The results show that the micro-Vax fills a wire matrix 32% slower than it fills a body matrix of the same size. Using column wrap mapping the four transputers fill a wire matrix 8% slower than they do a body matrix. In contrast, the Convex fills a wire matrix 15% faster than it does a body matrix! This may be due to the Convex's automatic vectorizing abilities. For comparison, a single transputer fills a wire matrix 36% slower than it fills a body matrix. The 8% figure for the four transputers can be accounted for by the fact that the wire filling efficiency (55%) is about 28% greater than the body filling efficiency (40%) for these problems and 28+8=36. The conclusion here is that for the JUNCTION code, sequentially speaking, wire filling takes about one third longer than body filling.

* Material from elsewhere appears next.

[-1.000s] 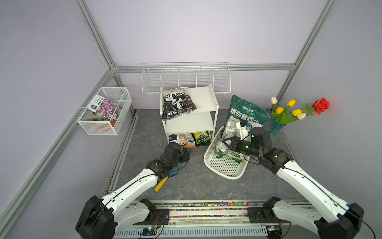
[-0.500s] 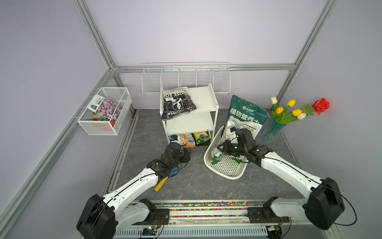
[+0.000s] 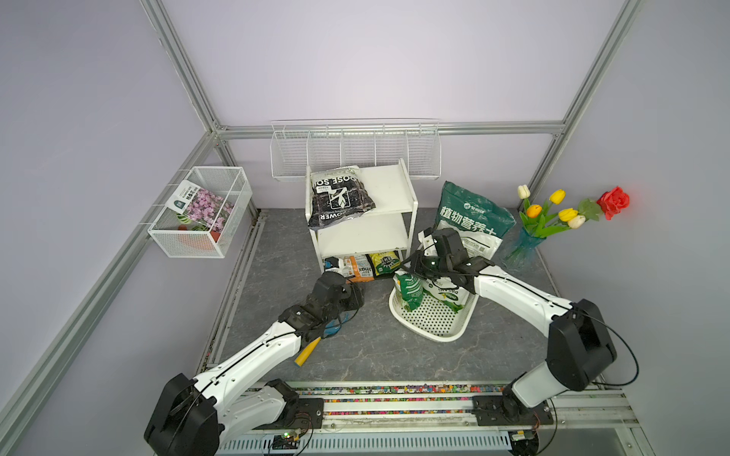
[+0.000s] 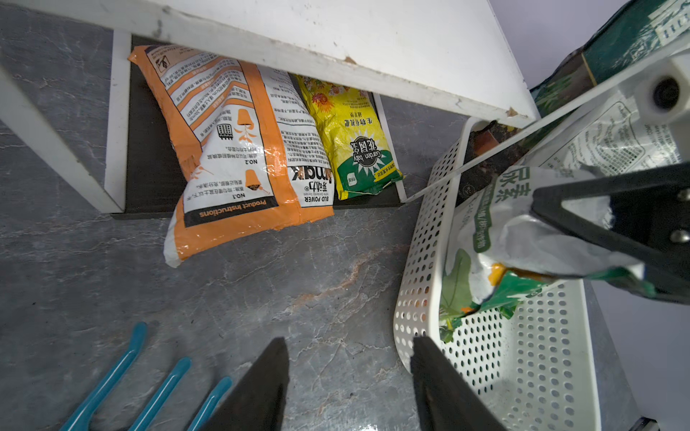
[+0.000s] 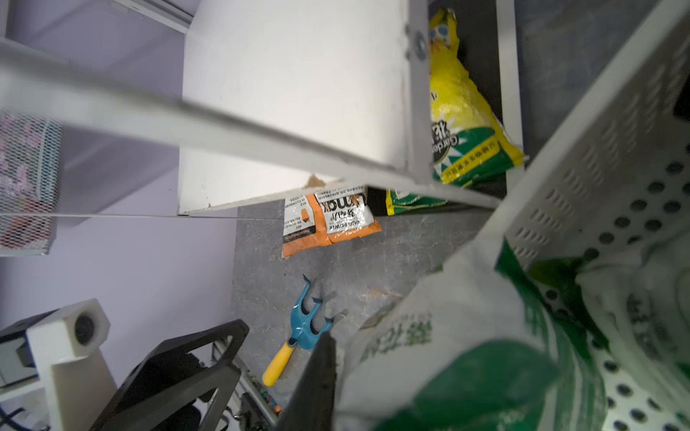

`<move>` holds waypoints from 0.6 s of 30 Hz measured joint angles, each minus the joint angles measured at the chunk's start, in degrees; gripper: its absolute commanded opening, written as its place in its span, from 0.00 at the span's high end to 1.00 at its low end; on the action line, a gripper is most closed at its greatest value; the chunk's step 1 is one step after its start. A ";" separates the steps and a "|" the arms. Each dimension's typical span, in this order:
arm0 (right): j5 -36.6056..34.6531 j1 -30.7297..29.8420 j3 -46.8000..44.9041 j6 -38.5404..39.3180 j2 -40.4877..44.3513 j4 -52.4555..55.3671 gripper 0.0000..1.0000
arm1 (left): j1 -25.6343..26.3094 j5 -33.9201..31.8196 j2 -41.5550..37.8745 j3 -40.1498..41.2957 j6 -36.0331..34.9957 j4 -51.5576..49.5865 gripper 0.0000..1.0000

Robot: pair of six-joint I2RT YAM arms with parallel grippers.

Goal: Take down the fertilizer bag from the shelf
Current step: Place the fertilizer bag in the storage box.

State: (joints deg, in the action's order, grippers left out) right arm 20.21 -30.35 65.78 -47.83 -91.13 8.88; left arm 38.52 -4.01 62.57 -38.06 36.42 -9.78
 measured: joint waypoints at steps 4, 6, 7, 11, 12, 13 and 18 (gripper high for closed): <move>0.04 0.20 0.57 0.66 -0.04 -1.42 0.47 | 0.00 0.00 -0.15 0.15 -0.02 0.02 0.43; -0.02 0.24 0.85 1.36 0.13 -1.27 0.43 | 0.00 0.00 -0.15 0.33 -0.02 0.02 0.43; -0.22 0.31 1.03 1.68 0.42 -0.87 0.40 | 0.00 0.00 -0.15 0.44 -0.02 0.02 0.43; -1.33 0.74 1.36 3.30 3.19 0.85 0.32 | 0.00 0.00 -0.15 0.57 -0.02 0.02 0.43; -1.73 0.92 1.38 3.69 4.20 1.18 0.30 | 0.00 0.00 -0.15 0.57 0.00 0.02 0.43; -2.05 1.18 1.40 4.02 5.49 1.51 0.30 | 0.00 0.00 -0.15 0.57 -0.02 0.02 0.43; -3.87 2.78 1.46 5.31 11.19 2.86 0.30 | 0.00 0.00 -0.15 0.57 -0.02 0.02 0.43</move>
State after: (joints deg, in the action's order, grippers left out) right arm 16.34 -27.57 67.24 -42.52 -79.94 11.75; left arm 38.52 -4.01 62.41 -37.50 36.40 -9.76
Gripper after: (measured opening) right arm 0.704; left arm 0.569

Some of the comparison data is displayed graphically in figures 7-1 through 7-3. The data is for an all-body matrix. The figures show comparisons between the four transputer array, the Convex (CPU time), and projected results for a sixteen transputer array. A four transputer array with 1 Megabyte of RAM per node can solve problems with up to 450 unknowns. With a sixteen transputer array problems with more than 900 unknowns could be solved.

Table 7-4. Time to factor & solve all-wire matrix, seconds.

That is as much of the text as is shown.